More metrics: BLEU (5+ pts)¶

Pick BLEU or any other relevant metric, e.g. BLEU (e.g. from nltk.bleu_score).

Train model to maximize BLEU directly
How does levenshtein behave when maximizing BLEU and vice versa?
Compare this with how they behave when optimizing likelihood.

(use default parameters for bleu: 4-gram, uniform weights)

Actor-critic (5+++ pts)¶

While self-critical training provides a large reduction of gradient variance, it has a few drawbacks:

It requires a lot of additional computation during training
It doesn't adjust V(s) between decoder steps. (one value per sequence)

There's a more general way of doing the same thing: learned baselines, also known as advantage actor-critic.

There are two main ways to apply that:

naive way: compute V(s) once per training example.
- This only requires additional 1-unit linear dense layer that grows out of encoder, estimating V(s)
- (implement this to get main points)
every step: compute V(s) on each decoder step
- Again it's just an 1-unit dense layer (no nonlinearity), but this time it's inside decoder recurrence.
- (+3 pts additional for this guy)

In both cases, you should train V(s) to minimize squared error $(V(s) - R(s,a))^2$ with R being actual levenshtein. You can then use $ A(s,a) = (R(s,a) - const(V(s))) $ for policy gradient.

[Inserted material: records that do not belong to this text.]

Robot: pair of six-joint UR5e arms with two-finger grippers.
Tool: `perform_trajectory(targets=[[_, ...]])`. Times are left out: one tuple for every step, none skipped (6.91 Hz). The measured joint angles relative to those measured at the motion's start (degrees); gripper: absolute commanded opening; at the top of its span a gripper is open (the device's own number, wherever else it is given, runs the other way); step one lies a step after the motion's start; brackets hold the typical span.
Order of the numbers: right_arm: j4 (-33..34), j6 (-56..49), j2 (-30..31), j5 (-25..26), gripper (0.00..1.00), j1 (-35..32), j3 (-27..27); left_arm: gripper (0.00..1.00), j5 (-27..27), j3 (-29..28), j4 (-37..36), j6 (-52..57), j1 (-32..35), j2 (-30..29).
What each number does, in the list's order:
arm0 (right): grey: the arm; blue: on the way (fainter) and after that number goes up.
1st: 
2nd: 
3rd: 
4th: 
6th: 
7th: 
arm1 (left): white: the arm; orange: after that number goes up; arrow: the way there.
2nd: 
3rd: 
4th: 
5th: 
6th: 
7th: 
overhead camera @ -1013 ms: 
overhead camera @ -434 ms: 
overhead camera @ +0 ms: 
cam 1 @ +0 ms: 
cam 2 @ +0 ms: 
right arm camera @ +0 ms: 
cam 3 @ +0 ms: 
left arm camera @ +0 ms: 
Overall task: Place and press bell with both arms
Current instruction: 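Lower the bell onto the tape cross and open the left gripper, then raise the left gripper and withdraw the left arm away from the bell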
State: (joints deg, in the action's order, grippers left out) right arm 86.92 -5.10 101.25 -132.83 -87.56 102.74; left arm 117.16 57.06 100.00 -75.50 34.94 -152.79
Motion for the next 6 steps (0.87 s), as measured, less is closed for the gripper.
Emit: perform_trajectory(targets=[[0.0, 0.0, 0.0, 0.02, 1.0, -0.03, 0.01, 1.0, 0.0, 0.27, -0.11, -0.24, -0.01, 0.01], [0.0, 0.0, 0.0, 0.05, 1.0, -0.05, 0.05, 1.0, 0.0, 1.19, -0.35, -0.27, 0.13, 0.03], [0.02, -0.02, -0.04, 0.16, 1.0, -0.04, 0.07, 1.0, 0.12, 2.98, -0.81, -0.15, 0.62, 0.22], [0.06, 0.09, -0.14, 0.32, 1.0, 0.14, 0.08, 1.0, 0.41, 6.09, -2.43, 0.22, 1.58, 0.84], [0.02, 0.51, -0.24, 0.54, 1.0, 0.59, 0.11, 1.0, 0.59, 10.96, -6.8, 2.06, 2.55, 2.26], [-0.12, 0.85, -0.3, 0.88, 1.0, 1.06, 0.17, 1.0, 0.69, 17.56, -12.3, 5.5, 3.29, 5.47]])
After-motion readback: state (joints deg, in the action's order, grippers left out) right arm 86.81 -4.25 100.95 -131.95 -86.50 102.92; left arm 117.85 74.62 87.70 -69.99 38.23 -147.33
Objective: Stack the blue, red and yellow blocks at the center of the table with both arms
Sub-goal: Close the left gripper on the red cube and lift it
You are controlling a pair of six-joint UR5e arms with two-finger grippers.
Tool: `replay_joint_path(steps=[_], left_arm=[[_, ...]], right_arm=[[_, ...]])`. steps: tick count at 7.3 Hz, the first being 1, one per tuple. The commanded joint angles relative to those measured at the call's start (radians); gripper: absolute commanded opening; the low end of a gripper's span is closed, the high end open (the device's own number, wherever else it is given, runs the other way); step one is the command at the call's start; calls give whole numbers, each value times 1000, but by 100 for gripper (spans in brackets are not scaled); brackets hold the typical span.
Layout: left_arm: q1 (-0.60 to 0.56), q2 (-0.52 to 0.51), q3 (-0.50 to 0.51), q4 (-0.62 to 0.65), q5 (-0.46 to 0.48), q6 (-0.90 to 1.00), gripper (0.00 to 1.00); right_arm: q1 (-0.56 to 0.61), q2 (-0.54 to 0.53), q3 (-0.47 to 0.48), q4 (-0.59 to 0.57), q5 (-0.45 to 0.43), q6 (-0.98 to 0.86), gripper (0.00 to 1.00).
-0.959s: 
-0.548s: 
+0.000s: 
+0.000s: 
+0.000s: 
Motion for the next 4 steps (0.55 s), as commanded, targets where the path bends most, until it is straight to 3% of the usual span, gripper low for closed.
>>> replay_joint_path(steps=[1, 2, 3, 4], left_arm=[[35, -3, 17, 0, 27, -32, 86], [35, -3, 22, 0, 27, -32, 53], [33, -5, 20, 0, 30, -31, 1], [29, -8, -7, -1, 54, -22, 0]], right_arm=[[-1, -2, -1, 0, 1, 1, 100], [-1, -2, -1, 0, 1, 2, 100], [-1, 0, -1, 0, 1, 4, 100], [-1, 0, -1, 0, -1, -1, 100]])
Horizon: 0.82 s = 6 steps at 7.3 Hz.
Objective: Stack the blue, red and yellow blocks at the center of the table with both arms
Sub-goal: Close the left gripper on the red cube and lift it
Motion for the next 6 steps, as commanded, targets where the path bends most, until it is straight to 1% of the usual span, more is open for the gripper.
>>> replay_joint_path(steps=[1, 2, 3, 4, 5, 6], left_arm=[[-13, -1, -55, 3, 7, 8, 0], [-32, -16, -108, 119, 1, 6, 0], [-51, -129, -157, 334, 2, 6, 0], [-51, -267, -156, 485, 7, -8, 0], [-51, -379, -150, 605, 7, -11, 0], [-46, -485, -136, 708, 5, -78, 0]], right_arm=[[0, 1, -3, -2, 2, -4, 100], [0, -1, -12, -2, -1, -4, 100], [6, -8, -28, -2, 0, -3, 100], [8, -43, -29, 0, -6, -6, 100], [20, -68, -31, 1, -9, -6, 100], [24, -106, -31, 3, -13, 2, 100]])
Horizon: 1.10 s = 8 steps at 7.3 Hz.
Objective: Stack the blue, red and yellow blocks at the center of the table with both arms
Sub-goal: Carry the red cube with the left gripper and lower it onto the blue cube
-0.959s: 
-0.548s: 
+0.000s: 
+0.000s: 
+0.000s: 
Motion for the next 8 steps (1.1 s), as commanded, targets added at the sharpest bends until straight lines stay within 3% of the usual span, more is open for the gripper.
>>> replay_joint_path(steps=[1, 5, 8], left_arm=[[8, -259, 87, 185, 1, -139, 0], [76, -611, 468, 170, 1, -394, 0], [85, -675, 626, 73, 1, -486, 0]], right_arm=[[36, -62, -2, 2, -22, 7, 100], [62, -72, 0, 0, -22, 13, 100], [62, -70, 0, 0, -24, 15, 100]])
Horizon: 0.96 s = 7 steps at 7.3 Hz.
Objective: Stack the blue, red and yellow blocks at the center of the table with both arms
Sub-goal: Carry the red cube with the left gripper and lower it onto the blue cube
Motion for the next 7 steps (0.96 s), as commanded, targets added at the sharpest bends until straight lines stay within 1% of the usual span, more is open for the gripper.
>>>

There's also one particularly interesting approach (+5 additional pts):

combining SCST and actor-critic:
- compute baseline $V(s)$ via self-critical sequence training (just like in main assignment)
- learn correction $ C(s,a_{:t}) = R(s,a) - V(s) $ by minimizing $(R(s,a) - V(s) - C(s,a_{:t}))^2 $
- use $ A(s,a_{:t}) = R(s,a) - V(s) - const(C(s,a_{:t})) $

Implement attention (5+++ pts)¶

Some seq2seq tasks can benefit from the attention mechanism. In addition to taking the last time-step of encoder hidden state, we can allow decoder to peek on any time-step of his choice.

Recommended steps:¶

1) Modify encoder-decoder

Learn to feed the entire encoder into the decoder. You can do so by sending encoder rnn layer directly into decoder (make sure there's no only_return_final=True for encoder rnn layer).

class decoder:
    ...
    encoder_rnn_input = InputLayer(encoder.rnn.output_shape, name='encoder rnn input for decoder')
    ...

#decoder Recurrence
rec = Recurrence(...,
                 input_nonsequences = {decoder.encoder_rnn_input: encoder.rnn},
                 )

For starters, you can take it's last tick (via SliceLayer) inside the decoder step and feed it as input to make sure it works.

2) Implement attention mechanism

Next thing we'll need is to implement the math of attention.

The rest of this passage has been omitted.